The violations cited in this letter are not intended to be an all-inclusive statement of violations at your facility. You are responsible for investigating and determining the causes of the violations identified above and for preventing their recurrence or the occurrence of other violations. It is your responsibility to ensure that your firm complies with all requirements of federal law, including FDA regulations. You should take prompt action to correct the violations cited in this letter. Failure to promptly correct these violations may result in legal action without further notice, including, without limitation, seizure and injunction.

Within fifteen (15) working days of receipt of this letter, please notify this office in writing of the specific steps that you have taken to correct violations. Please include an explanation of each step being taken to prevent the recurrence of violations, as well as copies of related documentation. If you do not believe that the products discussed above are in violation of the FDCA, include your reasoning and any supporting information for our consideration. If you cannot complete corrective action within fifteen (15) working days, state the reason for the delay and the time within which you will complete the correction.
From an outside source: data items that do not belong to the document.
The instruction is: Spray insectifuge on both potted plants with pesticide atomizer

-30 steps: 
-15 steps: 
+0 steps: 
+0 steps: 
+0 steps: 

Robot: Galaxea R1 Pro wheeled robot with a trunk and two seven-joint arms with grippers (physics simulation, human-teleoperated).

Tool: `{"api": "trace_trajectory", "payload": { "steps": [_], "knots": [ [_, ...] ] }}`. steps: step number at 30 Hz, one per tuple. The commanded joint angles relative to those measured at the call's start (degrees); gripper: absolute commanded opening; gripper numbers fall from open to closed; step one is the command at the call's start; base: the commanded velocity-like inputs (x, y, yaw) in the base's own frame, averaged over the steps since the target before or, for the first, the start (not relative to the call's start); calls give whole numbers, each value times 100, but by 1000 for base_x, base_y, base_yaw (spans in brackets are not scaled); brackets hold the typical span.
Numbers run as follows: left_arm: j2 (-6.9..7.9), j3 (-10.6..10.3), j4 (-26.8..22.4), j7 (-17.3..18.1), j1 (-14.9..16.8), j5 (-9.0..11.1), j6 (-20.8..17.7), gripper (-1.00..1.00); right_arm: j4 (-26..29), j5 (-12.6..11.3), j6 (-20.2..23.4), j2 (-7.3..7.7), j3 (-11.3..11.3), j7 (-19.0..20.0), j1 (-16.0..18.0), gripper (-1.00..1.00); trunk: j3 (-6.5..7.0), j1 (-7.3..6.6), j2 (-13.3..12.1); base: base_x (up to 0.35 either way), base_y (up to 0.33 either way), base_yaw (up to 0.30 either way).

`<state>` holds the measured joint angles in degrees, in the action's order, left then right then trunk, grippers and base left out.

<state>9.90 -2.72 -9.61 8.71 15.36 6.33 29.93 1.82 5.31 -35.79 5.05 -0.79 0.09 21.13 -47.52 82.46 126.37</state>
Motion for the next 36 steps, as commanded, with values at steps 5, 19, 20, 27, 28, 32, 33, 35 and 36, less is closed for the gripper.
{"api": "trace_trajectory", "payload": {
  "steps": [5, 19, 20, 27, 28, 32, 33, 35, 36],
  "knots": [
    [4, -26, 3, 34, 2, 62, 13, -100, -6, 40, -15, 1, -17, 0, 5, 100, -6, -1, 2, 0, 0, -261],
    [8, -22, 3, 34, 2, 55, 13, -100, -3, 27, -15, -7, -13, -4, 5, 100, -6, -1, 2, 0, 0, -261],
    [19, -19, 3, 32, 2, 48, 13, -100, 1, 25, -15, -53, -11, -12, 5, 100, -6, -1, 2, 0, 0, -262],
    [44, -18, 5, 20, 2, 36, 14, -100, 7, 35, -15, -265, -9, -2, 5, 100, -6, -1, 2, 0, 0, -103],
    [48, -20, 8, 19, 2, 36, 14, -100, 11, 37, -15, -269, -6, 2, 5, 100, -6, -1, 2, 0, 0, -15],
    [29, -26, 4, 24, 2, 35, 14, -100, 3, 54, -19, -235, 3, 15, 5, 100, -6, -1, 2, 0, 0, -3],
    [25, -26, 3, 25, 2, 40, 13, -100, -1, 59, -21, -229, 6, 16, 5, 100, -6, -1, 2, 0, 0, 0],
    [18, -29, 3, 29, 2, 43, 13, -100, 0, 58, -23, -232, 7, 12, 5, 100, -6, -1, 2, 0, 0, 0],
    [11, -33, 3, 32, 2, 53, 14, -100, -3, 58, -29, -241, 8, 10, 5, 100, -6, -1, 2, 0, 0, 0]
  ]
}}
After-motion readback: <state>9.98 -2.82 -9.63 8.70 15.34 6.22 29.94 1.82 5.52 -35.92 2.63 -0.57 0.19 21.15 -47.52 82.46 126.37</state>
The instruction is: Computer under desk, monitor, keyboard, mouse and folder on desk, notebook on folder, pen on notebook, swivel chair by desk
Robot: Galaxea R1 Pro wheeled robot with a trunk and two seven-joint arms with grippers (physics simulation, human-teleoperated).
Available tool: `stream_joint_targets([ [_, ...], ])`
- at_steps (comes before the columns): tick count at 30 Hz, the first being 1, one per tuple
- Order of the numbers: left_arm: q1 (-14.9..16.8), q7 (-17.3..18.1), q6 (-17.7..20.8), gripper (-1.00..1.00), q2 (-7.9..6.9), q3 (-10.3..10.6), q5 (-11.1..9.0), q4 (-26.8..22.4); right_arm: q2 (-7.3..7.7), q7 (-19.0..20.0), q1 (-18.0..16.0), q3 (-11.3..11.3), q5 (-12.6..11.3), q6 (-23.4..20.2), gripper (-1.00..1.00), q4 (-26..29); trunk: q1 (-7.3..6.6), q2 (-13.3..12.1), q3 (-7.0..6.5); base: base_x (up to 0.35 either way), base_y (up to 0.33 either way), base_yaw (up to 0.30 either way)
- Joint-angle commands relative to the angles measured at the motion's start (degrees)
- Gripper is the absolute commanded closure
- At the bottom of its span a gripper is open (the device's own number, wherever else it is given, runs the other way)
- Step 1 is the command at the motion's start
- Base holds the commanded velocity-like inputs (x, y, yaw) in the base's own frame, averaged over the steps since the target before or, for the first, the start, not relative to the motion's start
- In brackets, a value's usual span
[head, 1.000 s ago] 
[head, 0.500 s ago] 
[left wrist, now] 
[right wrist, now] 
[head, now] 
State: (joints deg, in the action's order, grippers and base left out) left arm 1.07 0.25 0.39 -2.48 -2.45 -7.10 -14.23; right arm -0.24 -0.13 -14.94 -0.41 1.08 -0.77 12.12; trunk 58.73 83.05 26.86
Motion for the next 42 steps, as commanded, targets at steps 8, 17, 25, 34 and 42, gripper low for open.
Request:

In addition, we acknowledge your statements regarding your production and distribution of dexamethasone sodium phosphate, including that “the drug was NOT purporting to be sterile” and that your firm does not perform sterile compounding. We acknowledge your corrective action to label your products with the warning “DO Not Inject.” We recommend you continue to be proactive to prevent the unintended administration of your drug products via injection.

Please send your electronic reply to ORAPHARM4_Responses@FDA.HHS.GOV or mail your reply to:

CDR Steven E. Porter, Jr.
Director, Division of Pharmaceutical Quality Operations IV
U.S. Food & Drug Administration
19701 Fairchild Road
Irvine, California 92612-2506

Please identify your responses with the unique identifier: CMS 607417.

If you have questions regarding the contents of this letter, please contact Linda F. Murphy, Compliance Officer (Acting), via email at linda.murphy@fda.hhs.gov or by telephone at (303) 204-0997.

Sincerely,
/S/

CDR Steven E. Porter, Jr.
Program Division Director
Division of Pharmaceutical Quality Operations IV

________________________________

1 We remind you that there are conditions other than those discussed in this letter that must be satisfied to qualify for the exemptions in section 503A of the FDCA.

2 Your ineligible drug products are not exempted from the requirements of section 502(f)(1) of the FDCA by regulations issued by the FDA (see, e.g., 21 CFR 201.115).

3 In this letter we do not address whether your proposed corrective actions would resolve the CGMP violations noted above.